**REQUIRED WORK**
What lines of the data hold the string "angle"? Pull each one out.

====================

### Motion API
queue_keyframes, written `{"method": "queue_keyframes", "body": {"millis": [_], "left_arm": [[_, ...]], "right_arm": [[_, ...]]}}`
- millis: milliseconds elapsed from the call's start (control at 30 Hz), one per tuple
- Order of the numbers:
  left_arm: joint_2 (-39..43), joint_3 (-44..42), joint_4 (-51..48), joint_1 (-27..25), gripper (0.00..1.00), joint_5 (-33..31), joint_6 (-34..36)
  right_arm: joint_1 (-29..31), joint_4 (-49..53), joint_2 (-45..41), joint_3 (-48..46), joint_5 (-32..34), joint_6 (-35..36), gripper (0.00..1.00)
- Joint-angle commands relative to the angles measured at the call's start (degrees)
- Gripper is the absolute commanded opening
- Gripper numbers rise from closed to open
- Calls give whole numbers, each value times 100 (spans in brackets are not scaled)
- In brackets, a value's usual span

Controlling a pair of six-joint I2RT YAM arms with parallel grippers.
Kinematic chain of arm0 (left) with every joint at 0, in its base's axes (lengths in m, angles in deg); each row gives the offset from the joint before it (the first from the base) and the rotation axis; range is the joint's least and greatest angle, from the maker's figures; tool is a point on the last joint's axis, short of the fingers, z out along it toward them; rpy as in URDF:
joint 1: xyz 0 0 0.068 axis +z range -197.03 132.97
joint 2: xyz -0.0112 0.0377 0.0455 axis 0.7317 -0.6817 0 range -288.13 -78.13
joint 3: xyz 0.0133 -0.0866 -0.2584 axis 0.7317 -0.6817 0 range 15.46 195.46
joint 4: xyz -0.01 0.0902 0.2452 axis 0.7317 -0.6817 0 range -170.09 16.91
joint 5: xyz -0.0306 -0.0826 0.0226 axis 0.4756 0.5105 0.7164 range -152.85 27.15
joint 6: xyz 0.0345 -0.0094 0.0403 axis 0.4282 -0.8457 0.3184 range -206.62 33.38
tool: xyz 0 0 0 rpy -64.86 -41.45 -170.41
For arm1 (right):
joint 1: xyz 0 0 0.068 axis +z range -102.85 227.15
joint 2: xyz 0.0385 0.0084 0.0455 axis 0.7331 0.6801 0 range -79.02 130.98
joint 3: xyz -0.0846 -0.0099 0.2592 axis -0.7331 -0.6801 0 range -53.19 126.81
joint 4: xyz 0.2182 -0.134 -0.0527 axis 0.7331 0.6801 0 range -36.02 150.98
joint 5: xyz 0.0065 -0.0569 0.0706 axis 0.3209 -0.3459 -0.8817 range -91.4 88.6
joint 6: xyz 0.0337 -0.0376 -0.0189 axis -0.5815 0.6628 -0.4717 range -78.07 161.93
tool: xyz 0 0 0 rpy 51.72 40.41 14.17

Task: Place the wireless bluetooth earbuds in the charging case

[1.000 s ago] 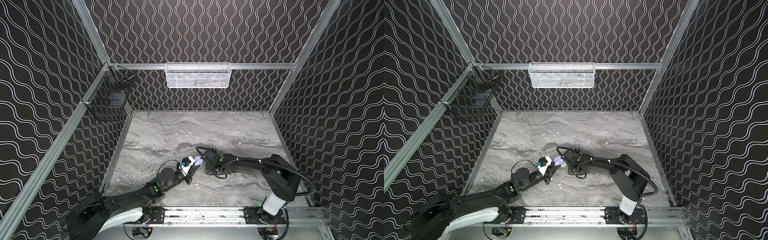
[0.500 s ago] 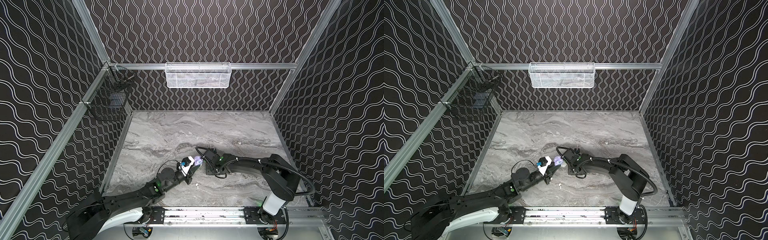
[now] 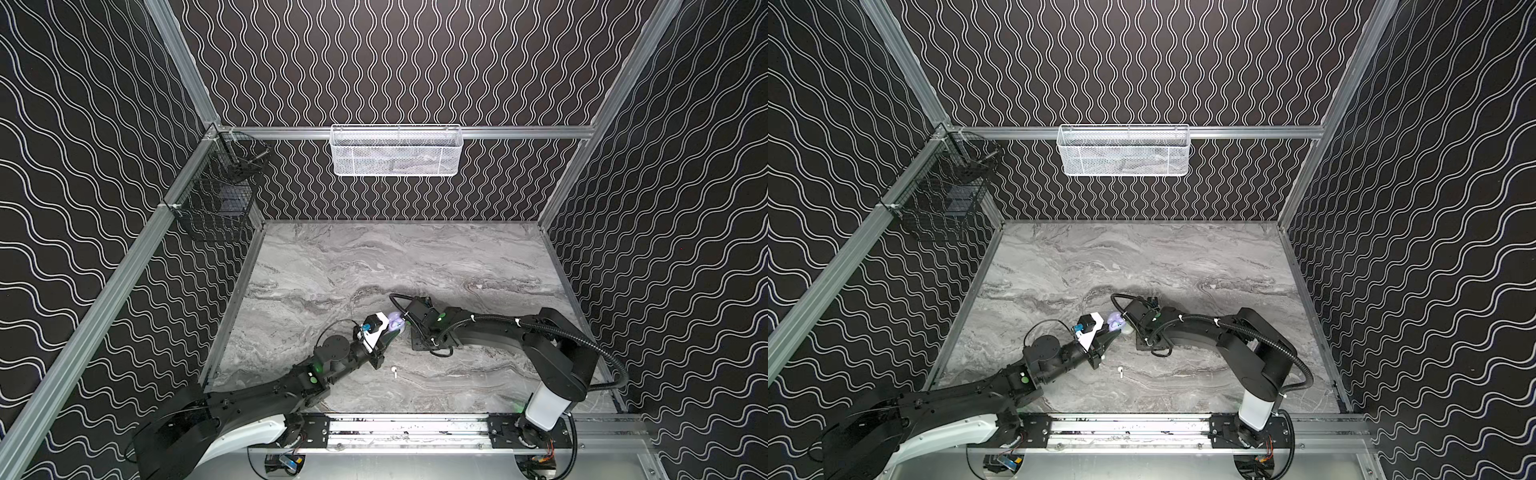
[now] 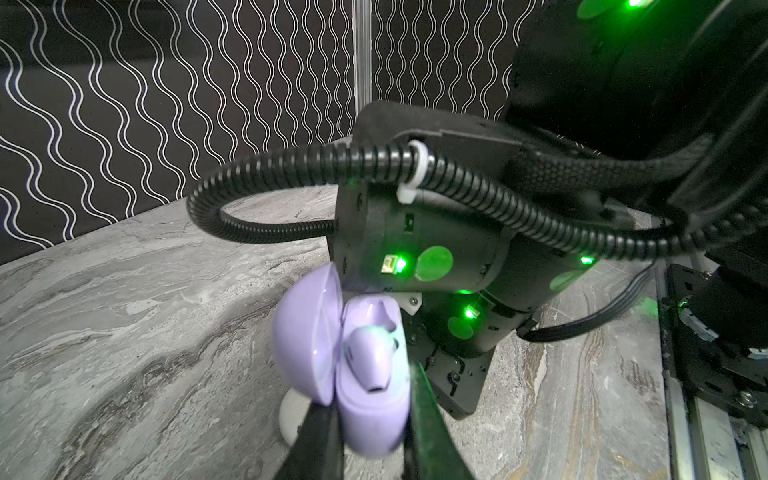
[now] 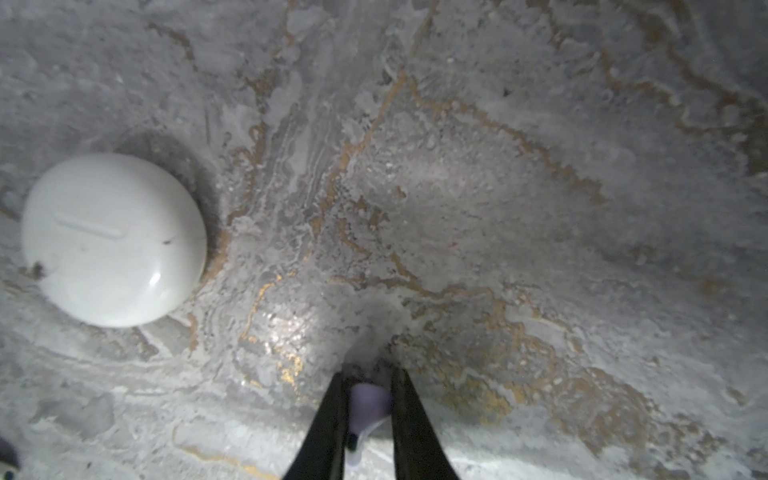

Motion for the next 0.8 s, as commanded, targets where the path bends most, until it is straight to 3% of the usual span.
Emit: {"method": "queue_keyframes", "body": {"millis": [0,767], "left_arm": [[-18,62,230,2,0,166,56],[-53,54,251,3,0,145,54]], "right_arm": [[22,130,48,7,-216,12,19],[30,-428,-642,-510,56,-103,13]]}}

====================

**FINISHED TASK**
- Joint-angle commands relative to the angles measured at the call's start (degrees)
Kinematic chain of arm0 (left) with every joint at 0, in its base's axes (lengths in m, angles in deg); each row gives the offset from the joint before it (the first from the base) and the rotation axis; range is the joint's least and greatest angle, from the maker's figures; tool is a point on the last joint's axis, short of the fingers, z out along it toward them; rpy as in URDF:

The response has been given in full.